If there is one thing I would recommend that agencies do to sell more Investor Testing, it would be to make it a small thing.
Many companies make a big deal out of testing. They hire an agency to run a $ 50K test for them. They have multiple meetings beforehand to negotiate the study, plan, and prepare it. They study eight or twelve people, put about four weeks aside for analysis and report writing, then have a big meeting during which results are presented and a big report is handed out. This is not the right approach.
Yes, there are situations when this is exactly what the organization needs. I understand and accept that but today, I feel that the smaller the study, the bigger its impact. Also if a test is not a big deal, stakeholders see it as something they can be involved in. They can be a part of it because they understand it.
Adding Investor Testing to the process both saves time and money. This is counterintuitive to most people, specifically for folks who have not gone through investor testing before. How can you possibly save time by adding a step and spending more money in the process?
The analogy I like to give is asking directions. Sometimes stopping to ask for directions takes a few extra minutes but saves a lot of time in the long run.

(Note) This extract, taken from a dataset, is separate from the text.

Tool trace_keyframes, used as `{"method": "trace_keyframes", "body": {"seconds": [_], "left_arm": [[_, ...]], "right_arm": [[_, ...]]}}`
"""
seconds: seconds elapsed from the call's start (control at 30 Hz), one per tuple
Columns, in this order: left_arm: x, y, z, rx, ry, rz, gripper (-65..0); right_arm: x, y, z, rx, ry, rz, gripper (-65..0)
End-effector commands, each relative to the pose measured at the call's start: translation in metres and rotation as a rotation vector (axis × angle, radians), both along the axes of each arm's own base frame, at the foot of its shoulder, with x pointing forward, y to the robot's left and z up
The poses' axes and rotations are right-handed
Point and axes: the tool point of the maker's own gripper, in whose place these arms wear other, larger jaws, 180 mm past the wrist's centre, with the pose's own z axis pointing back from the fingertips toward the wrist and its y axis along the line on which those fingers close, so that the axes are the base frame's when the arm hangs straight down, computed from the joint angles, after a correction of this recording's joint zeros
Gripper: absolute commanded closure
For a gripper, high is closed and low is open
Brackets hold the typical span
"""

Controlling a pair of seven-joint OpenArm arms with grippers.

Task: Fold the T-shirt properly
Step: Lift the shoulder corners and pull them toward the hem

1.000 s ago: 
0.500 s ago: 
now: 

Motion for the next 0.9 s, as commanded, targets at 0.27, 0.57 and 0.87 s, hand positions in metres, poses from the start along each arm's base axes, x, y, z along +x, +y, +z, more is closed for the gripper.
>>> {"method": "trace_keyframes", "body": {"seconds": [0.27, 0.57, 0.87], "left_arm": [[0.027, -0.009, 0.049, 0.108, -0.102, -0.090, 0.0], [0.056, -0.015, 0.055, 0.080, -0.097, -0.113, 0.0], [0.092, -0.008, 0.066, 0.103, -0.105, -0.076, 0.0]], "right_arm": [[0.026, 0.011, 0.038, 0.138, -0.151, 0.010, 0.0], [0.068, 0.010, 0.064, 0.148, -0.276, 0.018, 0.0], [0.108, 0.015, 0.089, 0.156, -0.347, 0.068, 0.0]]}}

Conducting user experience research through Investor Testing clarifies the team’s understanding of investors, their current experiences, their needs/ desires, and what improvements need to be made to the current message and presentation.

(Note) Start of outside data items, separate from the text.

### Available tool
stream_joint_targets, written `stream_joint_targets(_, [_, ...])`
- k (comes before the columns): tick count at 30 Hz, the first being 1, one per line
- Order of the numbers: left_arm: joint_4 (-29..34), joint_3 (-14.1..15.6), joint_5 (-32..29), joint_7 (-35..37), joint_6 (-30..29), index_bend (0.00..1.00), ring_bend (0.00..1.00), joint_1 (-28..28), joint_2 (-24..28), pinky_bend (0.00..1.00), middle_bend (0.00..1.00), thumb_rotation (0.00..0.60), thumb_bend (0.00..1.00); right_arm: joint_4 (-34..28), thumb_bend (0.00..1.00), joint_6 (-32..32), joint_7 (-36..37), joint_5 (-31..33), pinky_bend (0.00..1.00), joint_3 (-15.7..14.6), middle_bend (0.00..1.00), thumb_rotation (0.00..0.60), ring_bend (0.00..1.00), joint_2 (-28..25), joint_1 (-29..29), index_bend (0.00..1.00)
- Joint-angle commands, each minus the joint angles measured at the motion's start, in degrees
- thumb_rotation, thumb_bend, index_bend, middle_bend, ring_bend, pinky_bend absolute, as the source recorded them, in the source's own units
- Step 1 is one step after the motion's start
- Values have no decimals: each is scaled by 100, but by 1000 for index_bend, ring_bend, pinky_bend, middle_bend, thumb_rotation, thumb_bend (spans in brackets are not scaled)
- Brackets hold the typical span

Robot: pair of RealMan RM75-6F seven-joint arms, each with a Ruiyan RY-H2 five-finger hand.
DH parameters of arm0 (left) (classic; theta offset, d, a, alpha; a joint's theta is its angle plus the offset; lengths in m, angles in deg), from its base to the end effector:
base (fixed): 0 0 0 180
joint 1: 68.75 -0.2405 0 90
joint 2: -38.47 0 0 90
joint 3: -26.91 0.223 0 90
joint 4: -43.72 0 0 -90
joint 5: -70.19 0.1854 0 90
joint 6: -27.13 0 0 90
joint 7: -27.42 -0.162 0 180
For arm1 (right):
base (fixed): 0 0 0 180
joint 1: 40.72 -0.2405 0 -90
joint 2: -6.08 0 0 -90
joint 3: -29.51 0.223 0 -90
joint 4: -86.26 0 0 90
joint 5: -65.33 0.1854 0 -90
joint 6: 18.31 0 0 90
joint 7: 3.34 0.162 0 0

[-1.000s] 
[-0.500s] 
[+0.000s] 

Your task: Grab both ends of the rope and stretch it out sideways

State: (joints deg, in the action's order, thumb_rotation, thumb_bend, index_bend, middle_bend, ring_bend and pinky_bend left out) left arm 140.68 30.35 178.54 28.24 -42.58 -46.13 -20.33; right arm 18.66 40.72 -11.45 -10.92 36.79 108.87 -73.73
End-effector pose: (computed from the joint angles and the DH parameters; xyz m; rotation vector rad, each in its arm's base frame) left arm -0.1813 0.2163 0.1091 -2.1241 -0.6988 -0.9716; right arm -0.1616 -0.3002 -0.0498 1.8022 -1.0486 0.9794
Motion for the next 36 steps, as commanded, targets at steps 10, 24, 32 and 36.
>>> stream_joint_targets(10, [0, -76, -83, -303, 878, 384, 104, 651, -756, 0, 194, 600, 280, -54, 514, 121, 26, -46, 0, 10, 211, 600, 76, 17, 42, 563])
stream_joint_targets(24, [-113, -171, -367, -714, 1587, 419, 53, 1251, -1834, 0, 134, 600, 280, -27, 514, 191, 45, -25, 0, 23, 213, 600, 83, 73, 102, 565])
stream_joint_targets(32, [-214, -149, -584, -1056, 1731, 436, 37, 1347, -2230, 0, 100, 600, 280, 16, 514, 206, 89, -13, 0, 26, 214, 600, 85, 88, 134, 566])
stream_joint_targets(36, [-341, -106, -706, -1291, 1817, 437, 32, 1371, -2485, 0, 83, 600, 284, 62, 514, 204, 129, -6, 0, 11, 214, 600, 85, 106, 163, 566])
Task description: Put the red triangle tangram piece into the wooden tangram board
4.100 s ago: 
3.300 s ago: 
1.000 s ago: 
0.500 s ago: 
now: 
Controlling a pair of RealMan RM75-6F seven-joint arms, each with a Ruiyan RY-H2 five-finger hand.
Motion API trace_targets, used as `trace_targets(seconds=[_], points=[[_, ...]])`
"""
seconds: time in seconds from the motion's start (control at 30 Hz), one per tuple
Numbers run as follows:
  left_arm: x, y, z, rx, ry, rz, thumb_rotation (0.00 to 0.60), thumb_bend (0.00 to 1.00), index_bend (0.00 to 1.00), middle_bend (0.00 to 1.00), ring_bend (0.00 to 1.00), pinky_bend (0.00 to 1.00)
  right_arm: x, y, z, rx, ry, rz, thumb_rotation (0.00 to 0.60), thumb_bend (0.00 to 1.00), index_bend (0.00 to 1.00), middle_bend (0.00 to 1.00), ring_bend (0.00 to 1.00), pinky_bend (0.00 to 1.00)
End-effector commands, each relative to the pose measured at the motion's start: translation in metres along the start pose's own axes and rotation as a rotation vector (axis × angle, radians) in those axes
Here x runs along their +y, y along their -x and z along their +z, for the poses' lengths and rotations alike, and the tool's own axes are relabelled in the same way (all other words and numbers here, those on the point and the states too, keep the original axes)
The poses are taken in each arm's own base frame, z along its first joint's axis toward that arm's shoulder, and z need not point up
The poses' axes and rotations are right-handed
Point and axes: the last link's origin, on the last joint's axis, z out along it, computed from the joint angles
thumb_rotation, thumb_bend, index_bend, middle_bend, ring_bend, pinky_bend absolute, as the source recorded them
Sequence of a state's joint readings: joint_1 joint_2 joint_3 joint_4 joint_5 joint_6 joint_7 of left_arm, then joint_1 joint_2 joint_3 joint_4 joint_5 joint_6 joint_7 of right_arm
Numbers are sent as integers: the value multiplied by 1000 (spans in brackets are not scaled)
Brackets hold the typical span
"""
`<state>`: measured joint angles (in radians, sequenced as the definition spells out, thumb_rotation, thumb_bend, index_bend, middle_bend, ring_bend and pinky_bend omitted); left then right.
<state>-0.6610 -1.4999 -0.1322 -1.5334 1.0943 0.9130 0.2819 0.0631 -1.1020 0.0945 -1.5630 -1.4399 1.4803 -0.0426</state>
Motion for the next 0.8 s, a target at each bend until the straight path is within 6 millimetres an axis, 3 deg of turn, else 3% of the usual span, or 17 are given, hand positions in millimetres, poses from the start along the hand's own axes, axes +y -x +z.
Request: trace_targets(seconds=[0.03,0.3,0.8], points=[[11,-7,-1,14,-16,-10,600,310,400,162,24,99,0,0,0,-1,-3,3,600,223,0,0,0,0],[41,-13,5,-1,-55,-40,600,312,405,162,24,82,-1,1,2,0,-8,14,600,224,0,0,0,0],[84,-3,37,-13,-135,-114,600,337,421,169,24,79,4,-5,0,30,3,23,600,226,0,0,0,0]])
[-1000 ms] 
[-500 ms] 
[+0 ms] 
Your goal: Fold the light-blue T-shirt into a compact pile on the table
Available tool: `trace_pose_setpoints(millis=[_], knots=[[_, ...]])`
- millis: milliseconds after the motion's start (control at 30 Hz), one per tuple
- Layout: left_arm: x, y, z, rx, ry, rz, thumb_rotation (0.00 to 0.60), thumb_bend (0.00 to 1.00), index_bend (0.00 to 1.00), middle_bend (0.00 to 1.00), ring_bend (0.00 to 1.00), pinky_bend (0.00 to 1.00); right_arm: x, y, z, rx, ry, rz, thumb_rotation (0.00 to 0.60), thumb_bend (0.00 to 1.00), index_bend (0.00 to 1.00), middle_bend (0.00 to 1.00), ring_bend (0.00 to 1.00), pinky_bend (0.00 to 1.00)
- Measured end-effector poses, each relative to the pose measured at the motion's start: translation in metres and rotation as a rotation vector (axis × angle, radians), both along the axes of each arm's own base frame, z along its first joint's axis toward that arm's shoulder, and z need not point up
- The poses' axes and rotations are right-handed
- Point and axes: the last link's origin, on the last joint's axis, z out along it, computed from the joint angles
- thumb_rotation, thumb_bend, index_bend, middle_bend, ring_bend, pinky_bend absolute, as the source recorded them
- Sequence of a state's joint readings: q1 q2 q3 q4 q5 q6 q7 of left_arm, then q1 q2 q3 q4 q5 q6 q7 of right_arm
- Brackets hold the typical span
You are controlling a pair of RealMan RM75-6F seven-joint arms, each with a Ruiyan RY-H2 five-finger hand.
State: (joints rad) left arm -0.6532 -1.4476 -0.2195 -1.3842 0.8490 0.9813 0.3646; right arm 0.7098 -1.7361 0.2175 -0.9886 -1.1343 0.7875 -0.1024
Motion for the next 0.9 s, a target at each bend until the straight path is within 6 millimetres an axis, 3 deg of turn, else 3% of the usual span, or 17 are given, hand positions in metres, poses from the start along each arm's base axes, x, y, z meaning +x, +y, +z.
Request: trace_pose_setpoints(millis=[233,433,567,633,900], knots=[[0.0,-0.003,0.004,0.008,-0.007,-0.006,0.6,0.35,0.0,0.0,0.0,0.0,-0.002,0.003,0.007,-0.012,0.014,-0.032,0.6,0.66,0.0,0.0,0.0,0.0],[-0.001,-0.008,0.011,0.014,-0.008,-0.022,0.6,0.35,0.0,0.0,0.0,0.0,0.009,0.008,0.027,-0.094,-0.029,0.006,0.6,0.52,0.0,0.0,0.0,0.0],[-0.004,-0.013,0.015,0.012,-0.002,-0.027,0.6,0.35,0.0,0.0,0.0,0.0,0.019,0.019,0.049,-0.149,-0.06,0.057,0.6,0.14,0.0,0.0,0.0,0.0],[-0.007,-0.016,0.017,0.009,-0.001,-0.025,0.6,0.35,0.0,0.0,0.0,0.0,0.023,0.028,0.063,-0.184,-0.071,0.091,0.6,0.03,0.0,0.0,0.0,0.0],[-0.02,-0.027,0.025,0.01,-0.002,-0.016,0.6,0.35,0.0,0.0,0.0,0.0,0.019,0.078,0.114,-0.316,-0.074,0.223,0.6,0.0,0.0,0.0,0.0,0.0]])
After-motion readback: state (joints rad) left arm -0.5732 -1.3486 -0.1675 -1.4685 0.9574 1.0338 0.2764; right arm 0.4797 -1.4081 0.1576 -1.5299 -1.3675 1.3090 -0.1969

Without this information, you are simply in the dark. How can a marketing team possibly know how to craft compelling communication without this basic information? If they stumble on the right formula, it is sheer dumb luck.

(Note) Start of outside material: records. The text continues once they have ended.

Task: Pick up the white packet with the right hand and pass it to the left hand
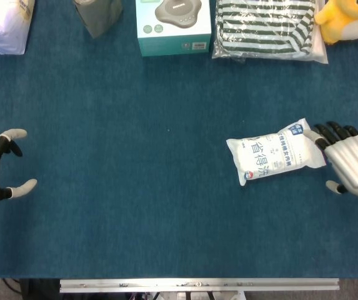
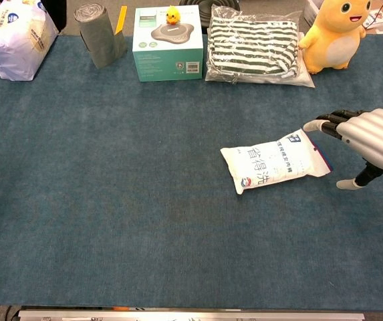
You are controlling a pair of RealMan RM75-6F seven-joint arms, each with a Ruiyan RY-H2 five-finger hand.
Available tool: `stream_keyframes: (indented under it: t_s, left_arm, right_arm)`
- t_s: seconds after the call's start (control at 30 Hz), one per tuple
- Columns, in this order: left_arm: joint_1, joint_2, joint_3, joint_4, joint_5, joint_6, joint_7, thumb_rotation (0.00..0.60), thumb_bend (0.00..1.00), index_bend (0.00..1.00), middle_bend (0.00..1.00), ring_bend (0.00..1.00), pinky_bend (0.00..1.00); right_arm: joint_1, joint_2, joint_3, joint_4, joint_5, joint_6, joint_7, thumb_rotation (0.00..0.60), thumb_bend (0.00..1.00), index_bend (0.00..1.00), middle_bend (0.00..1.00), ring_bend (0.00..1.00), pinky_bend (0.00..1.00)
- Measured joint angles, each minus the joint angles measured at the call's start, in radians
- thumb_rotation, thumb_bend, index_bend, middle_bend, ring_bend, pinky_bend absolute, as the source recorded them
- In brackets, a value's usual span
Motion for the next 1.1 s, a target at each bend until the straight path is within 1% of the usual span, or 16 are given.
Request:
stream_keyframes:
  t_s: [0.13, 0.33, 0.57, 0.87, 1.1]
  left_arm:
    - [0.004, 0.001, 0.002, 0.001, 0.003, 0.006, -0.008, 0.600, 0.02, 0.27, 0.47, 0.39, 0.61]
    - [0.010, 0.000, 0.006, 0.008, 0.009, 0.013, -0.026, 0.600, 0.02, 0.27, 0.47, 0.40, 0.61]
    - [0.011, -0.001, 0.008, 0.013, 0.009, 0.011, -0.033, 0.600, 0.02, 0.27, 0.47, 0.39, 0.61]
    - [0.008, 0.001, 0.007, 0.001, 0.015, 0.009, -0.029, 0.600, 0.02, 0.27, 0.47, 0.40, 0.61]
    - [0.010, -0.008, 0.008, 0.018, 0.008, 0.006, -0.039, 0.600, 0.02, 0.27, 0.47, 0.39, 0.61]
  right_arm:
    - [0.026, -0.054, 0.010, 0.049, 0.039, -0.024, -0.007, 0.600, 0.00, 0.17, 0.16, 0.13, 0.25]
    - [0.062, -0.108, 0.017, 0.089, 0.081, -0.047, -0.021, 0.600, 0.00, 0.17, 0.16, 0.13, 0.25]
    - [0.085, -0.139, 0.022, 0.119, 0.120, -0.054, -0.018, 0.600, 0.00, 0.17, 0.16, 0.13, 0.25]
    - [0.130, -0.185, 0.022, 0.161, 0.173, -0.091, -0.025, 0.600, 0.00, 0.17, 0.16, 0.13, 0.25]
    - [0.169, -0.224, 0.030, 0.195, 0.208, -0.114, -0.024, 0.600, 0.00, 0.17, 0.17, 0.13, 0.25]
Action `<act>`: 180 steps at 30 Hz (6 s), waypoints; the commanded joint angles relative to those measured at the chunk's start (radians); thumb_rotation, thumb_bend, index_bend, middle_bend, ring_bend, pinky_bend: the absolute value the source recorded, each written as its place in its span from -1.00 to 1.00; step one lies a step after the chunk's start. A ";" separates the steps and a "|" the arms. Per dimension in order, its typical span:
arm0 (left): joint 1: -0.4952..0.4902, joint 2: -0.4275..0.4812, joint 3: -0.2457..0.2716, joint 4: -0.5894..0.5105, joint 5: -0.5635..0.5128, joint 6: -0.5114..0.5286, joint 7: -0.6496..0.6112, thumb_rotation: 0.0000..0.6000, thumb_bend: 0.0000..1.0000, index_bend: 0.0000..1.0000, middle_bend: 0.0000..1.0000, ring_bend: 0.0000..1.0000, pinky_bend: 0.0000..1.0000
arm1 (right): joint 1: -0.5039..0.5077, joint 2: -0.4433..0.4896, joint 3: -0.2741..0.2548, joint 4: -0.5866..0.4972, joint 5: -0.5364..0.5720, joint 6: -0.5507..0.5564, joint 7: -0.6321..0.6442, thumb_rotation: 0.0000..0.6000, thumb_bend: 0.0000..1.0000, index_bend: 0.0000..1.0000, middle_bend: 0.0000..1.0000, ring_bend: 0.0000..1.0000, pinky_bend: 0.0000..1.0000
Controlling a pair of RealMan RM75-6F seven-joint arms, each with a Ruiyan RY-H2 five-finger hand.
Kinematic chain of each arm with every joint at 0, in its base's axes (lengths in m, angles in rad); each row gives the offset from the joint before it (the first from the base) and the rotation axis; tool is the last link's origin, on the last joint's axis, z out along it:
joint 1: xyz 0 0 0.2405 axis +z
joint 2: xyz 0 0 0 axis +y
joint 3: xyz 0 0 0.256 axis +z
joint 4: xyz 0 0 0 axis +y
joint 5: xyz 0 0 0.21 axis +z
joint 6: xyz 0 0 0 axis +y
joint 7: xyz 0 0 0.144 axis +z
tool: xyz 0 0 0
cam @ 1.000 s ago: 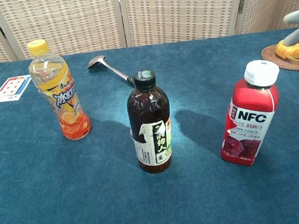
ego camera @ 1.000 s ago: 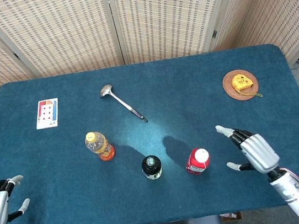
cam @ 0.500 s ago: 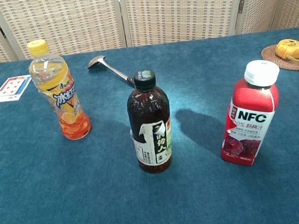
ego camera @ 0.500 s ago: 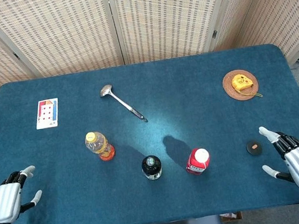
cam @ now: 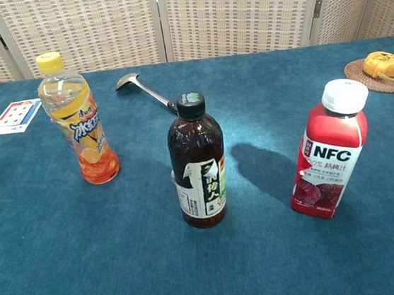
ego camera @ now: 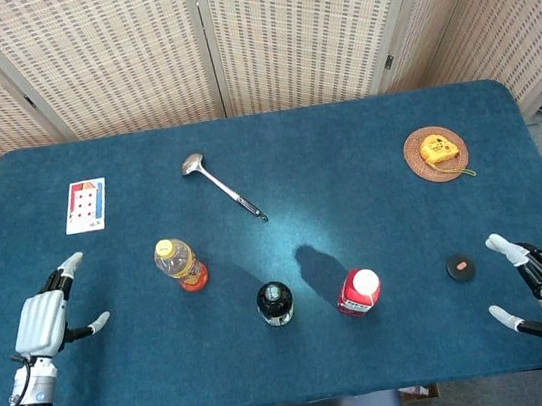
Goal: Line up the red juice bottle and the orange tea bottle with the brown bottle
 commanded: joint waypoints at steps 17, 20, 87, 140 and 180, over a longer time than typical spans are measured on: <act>-0.144 -0.041 -0.091 -0.008 -0.185 -0.253 -0.228 1.00 -0.86 -0.96 -1.00 -1.00 -0.73 | -0.007 0.007 0.022 0.006 0.005 -0.036 0.031 1.00 -1.00 -0.80 -0.51 -0.55 -0.20; -0.156 -0.038 -0.098 -0.020 -0.198 -0.288 -0.281 1.00 -0.86 -0.96 -1.00 -1.00 -0.73 | -0.008 0.007 0.025 0.008 0.004 -0.040 0.034 1.00 -1.00 -0.80 -0.51 -0.55 -0.20; -0.245 -0.217 -0.114 0.010 -0.176 -0.196 -0.392 1.00 -0.86 0.31 0.04 -0.52 -0.59 | -0.024 0.018 0.052 0.015 -0.005 -0.047 0.089 1.00 -1.00 -0.80 -0.48 -0.55 -0.20; -0.150 -0.180 0.038 -0.204 -0.032 -0.073 -0.233 1.00 -0.86 0.34 0.08 -0.52 -0.59 | -0.025 0.026 0.035 0.010 -0.038 -0.052 0.091 1.00 -1.00 -0.77 -0.48 -0.55 -0.20; -0.134 -0.124 0.063 -0.268 -0.059 -0.101 -0.193 1.00 -0.89 -1.00 -1.00 -0.88 -0.59 | -0.023 0.023 0.032 0.011 -0.043 -0.056 0.085 1.00 -1.00 -0.77 -0.48 -0.55 -0.20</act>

Much more likely is that the design team comes up with something that isn’t right, and it doesn’t sit well with the rest of the team. There are countless meetings to come up with the right design, with a lot of guesswork and anecdotes being thrown around.
Had the design team only done the upfront research and testing, they would have reached the right design much sooner and with a lot less pain.
To some people, testing a product that is going to change doesn’t make sense. However, once they see the benefits, they never go back.